Work to complete —
Write out the entire listing below exactly, with the pictures left out.

Information shown —
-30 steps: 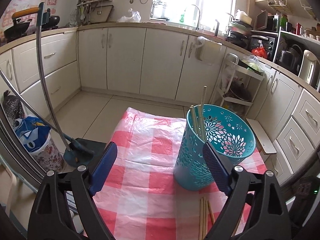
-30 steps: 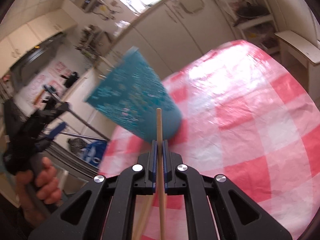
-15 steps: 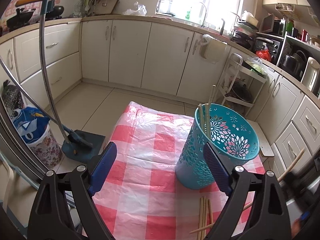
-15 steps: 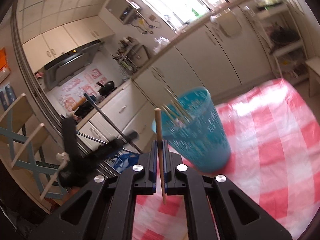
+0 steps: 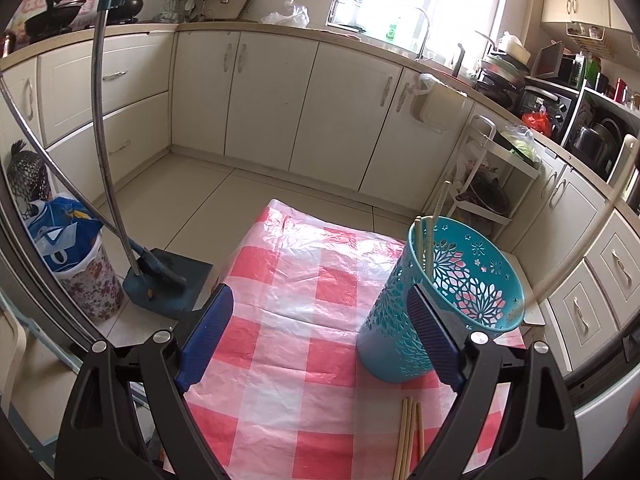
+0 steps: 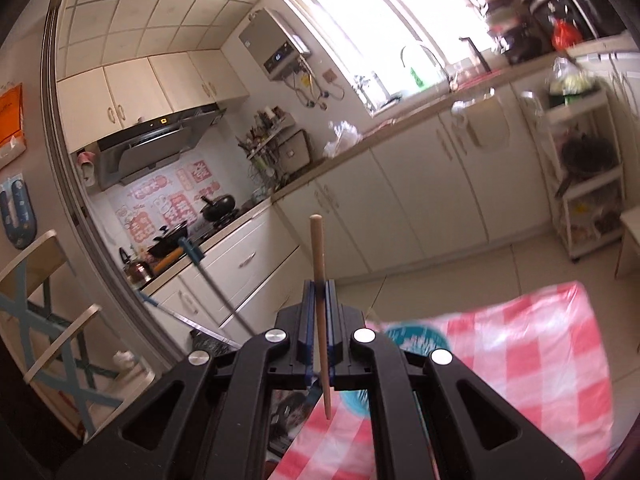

Written solution —
-30 steps: 
-30 steps: 
-15 steps: 
-15 steps: 
+0 steps: 
+0 steps: 

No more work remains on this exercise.